However, we want to keep it simple for now. This means you can download and extract the train.csv and test.csv files manually from the Kaggle competition, and save them in a folder of your choice. In the source code below you need to insert the name of this folder in the variable sLocal_Folder_Path.


#%%

from pathlib import Path
from IPython.display import display
sLocal_Folder_Path = "C:/Users/.../" #add your own folder name
housing = pd.read_csv(Path( sLocal_Folder_Path + "train.csv" ))
housing_test = pd.read_csv(Path( sLocal_Folder_Path + "test.csv" ))
display(housing)
display(housing_test)

Algorithm 3: Jupyter Cell

Here we have stored the data as housing and housing_test dataframe variables.

After running this cell you will see the table structure of housing and housing_test. Notice that we imported and used the display function in order to create two display outputs in the interactive window from only one cell. The output should show you a few example rows from each dataframe.

It should also tell you that housing has 81 columns, while housing_test has only 80 columns. The missing column are the housing sales prices that we will have to predict before submitting it on Kaggle. This means the data from housing will be used to train our prediction models.

One way to get a grasp on large datasets is to plot the histogram of all numerical features. The numerical values are grouped together in bins that are arranged along the x-axis. The bar length along the y-axis shows how many samples occured in each bin. The following code plots the histograms for each feature next to each other.


# %%

housing.hist(bins=50, figsize=(30,25))
plt.show()

Algorithm 4: Jupyter Cell

One important property to look for in these histograms are so called heavy-tailed distributions like the one on the left of the figure below.

Image description

Heavy-tailed features in the housing dataset (generated by deepseek)

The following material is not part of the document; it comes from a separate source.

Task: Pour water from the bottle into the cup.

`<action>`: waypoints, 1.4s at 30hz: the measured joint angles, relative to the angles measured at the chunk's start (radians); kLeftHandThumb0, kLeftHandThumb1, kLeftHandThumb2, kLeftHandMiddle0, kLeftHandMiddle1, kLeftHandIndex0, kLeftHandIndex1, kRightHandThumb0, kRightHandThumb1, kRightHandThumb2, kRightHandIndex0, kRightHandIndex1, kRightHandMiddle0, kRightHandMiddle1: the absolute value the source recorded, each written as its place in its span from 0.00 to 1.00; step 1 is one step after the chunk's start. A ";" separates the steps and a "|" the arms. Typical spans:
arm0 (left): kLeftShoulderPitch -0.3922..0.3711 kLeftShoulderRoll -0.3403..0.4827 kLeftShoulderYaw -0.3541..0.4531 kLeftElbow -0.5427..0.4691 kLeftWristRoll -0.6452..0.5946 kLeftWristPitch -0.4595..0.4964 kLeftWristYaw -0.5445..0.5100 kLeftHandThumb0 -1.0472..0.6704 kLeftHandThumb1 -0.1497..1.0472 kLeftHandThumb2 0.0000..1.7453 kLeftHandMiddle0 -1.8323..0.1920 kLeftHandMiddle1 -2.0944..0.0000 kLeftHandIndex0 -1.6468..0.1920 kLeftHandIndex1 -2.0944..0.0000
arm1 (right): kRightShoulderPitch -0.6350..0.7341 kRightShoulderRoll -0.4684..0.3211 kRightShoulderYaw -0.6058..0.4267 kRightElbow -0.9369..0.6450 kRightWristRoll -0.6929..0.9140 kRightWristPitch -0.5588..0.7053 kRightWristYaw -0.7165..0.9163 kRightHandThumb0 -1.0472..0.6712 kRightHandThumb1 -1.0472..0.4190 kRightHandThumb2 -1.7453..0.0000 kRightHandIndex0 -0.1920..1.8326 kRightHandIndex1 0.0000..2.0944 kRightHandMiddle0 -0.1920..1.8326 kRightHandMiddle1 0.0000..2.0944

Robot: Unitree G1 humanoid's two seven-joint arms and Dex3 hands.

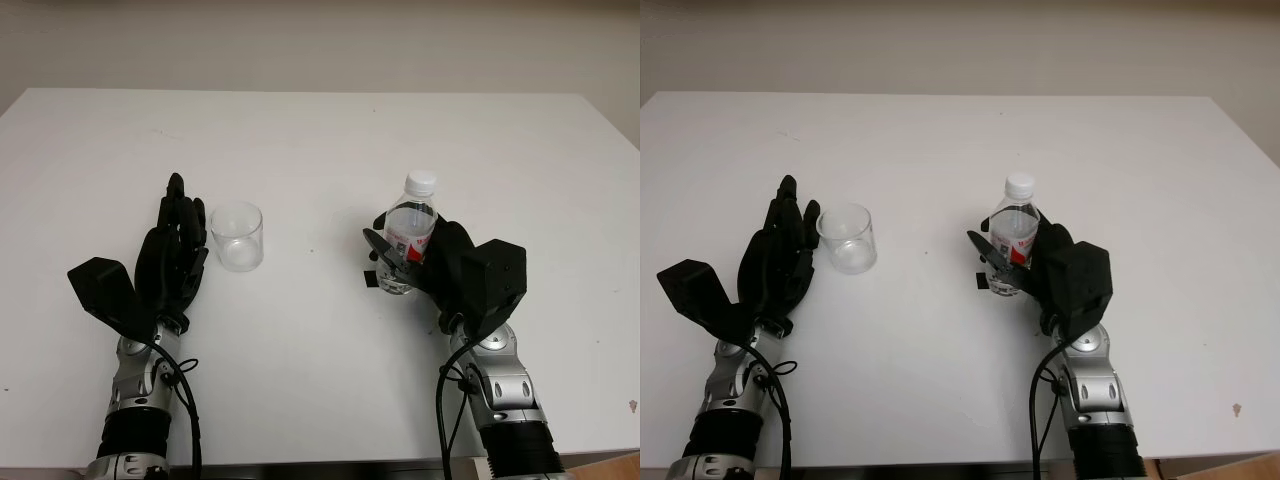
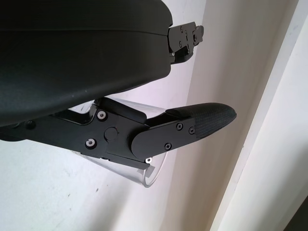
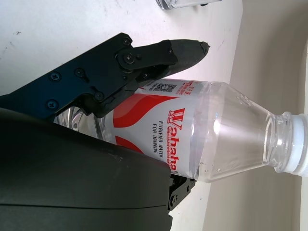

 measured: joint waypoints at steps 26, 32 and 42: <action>0.000 0.017 0.003 -0.001 -0.001 0.014 -0.009 0.20 1.00 0.35 0.96 0.97 0.98 0.97 | 0.071 -0.065 -0.035 0.079 0.112 -0.142 0.244 0.08 0.09 0.97 0.00 0.00 0.00 0.00; 0.000 0.022 0.002 -0.001 -0.001 0.019 -0.010 0.20 1.00 0.35 0.97 0.97 0.98 0.97 | 0.093 -0.065 -0.056 0.078 0.106 -0.173 0.203 0.05 0.09 0.97 0.00 0.00 0.00 0.00; -0.007 0.023 0.002 0.007 0.002 0.019 -0.010 0.20 1.00 0.35 0.96 0.97 0.98 0.97 | 0.123 -0.058 -0.042 0.033 0.047 -0.220 0.131 0.02 0.07 0.96 0.00 0.00 0.00 0.00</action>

Figure 1: Heavy-tailed features in the housing dataset (generated by deepseek)

They can be usually converted to bell-shaped normal distribution by calculating the logarithmus of the numerical values along the x-axis. Normal distributions are handles much better by machine learning tools than heavy tailed distributions. For now we will not worry about transforming the data. Instead, we simply look for heavy-tailed features in the housing data, and list them in heavy_tailed_features in order to use it later.


# %%

heavy_tailed_features = ["LotFrontage", "LotArea", "1stFlrSF", "TotalBsmtSF", "GrLivArea"]
housing[heavy_tailed_features].hist(bins=50, figsize=(12,8))
plt.show()

Algorithm 5: Jupyter Cell

The output of the cell above shows the heavy-tailed features only as demonstrated in the following figure.

Image description

Heavy-tailed vs. normal distribution

Figure 2: Heavy-tailed vs. normal distribution

Of course there are non-numerical features in the housing dataset as well. Fortunately, there is a file data_description.txt from the zip-file we downloaded earlier on Kaggle. If you open it in a text-editor, you can see a description of all features like e.g.


# %%

ExterQual: Evaluates the quality of the material on the exterior
     Ex  Excellent
     Gd  Good
     TA  Average/Typical
     Fa  Fair
     Po  Poor

Algorithm 6: Snippet from data_description.txt

Thanks to this description we can try to convert the feature ExterQual into a numerical one. It may seem curious at first, but since evaluations like Excellent or Poor are based on human estimations, it makes sense to use fibonnaci-numbers rather than linearly increasing numbers in order to map this kind of features to integer numbers. The reason behind this is that the difference between two adjacent numbers in a fibonnaci sequence is increasing based on the previous number in the sequence. Otherwise humans would have a harder time to distinguish between them (for more details see e.g. Scrum).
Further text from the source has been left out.